In the weeks following, I have thought a lot about that afternoon. To me, in many ways, an athlete’s commitment to hard work parallels business. How many of us have seen people who start out at home plate, get to 1st base, and then wish to run straight to 3rd, skipping the two legs in between? What about the bright people in our lives who spend all of their time conniving how to get ahead, but never get there? Just solid effort would allow them to accomplish their goals with a greater degree of success.
Sure, we’ve all seen people who were successful because of “a rising tide” and others who have backed into it, but for most of us, it’s about preparation, discipline, the details and work ethic–routinely, routinely, routinely. Then, if we’re fortunate, we’ll catch some breaks along the way and we will be successful.
Last Saturday evening, I watched two great football teams battle it out for 60 minutes. There were fine players on both teams, and I have many friends from both schools. I wish they both could have won, but that’s not the way it is in football.
During the last 30 seconds, an unbelievable play occurred.

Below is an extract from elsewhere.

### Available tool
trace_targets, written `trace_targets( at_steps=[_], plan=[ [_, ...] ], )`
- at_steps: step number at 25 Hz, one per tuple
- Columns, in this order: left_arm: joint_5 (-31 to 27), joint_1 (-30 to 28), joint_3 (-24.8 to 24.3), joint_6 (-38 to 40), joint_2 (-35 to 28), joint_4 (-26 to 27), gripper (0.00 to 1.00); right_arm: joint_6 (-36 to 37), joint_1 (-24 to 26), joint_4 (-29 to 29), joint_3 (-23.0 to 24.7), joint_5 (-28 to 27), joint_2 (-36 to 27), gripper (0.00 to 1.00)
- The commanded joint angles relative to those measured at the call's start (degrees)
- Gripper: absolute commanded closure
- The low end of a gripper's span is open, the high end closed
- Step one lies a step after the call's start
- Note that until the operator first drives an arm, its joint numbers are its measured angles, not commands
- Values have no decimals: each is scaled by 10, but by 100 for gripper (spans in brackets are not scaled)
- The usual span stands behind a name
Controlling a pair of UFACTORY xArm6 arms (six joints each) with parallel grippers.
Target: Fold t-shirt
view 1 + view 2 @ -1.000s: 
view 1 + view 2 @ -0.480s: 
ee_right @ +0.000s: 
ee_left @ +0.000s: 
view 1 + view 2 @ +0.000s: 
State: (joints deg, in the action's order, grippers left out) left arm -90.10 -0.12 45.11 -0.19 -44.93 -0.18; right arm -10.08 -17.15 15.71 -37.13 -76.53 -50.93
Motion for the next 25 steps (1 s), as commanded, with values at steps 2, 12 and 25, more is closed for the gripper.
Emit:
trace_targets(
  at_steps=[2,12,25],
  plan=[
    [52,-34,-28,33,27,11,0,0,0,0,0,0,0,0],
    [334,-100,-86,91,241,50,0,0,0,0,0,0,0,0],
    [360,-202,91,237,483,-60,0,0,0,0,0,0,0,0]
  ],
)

This unprecedented catch happened because 2 players and their 9 teammates had worked hard on preparation, being disciplined and focusing on the details necessary to be successful. They possessed the attitude first spoken some 60 years ago, “Never, never, never give up.” While these words were articulated during the darkest hours, I have thought about them during my darkest days.
While last Saturday evening was a game of many that will occur this fall, I will never forget being there and watching “The catch.” Maybe some lessons learned from these young man on that field that evening.